↓
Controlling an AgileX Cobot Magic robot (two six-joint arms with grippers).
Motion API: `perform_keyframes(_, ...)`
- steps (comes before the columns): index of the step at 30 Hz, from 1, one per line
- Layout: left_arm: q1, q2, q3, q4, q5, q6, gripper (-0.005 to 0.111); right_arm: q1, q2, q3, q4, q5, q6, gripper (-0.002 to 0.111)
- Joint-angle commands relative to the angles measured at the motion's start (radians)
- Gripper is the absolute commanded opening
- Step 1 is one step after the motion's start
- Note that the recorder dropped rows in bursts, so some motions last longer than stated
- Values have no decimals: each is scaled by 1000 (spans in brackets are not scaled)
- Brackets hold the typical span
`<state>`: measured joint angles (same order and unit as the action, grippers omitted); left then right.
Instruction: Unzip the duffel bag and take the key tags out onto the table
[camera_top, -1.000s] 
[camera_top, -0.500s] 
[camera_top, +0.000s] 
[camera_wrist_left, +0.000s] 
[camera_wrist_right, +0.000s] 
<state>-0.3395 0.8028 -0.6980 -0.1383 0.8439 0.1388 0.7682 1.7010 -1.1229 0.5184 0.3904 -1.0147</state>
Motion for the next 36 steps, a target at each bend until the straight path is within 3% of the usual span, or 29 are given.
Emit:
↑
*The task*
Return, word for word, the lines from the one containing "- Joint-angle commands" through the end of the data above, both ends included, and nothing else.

*Result for this task*
- Joint-angle commands relative to the angles measured at the motion's start (radians)
- Gripper is the absolute commanded opening
- Step 1 is one step after the motion's start
- Note that the recorder dropped rows in bursts, so some motions last longer than stated
- Values have no decimals: each is scaled by 1000 (spans in brackets are not scaled)
- Brackets hold the typical span
`<state>`: measured joint angles (same order and unit as the action, grippers omitted); left then right.
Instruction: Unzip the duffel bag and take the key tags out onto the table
[camera_top, -1.000s] 
[camera_top, -0.500s] 
[camera_top, +0.000s] 
[camera_wrist_left, +0.000s] 
[camera_wrist_right, +0.000s] 
<state>-0.3395 0.8028 -0.6980 -0.1383 0.8439 0.1388 0.7682 1.7010 -1.1229 0.5184 0.3904 -1.0147</state>
Motion for the next 36 steps, a target at each bend until the straight path is within 3% of the usual span, or 29 are given.
Emit:

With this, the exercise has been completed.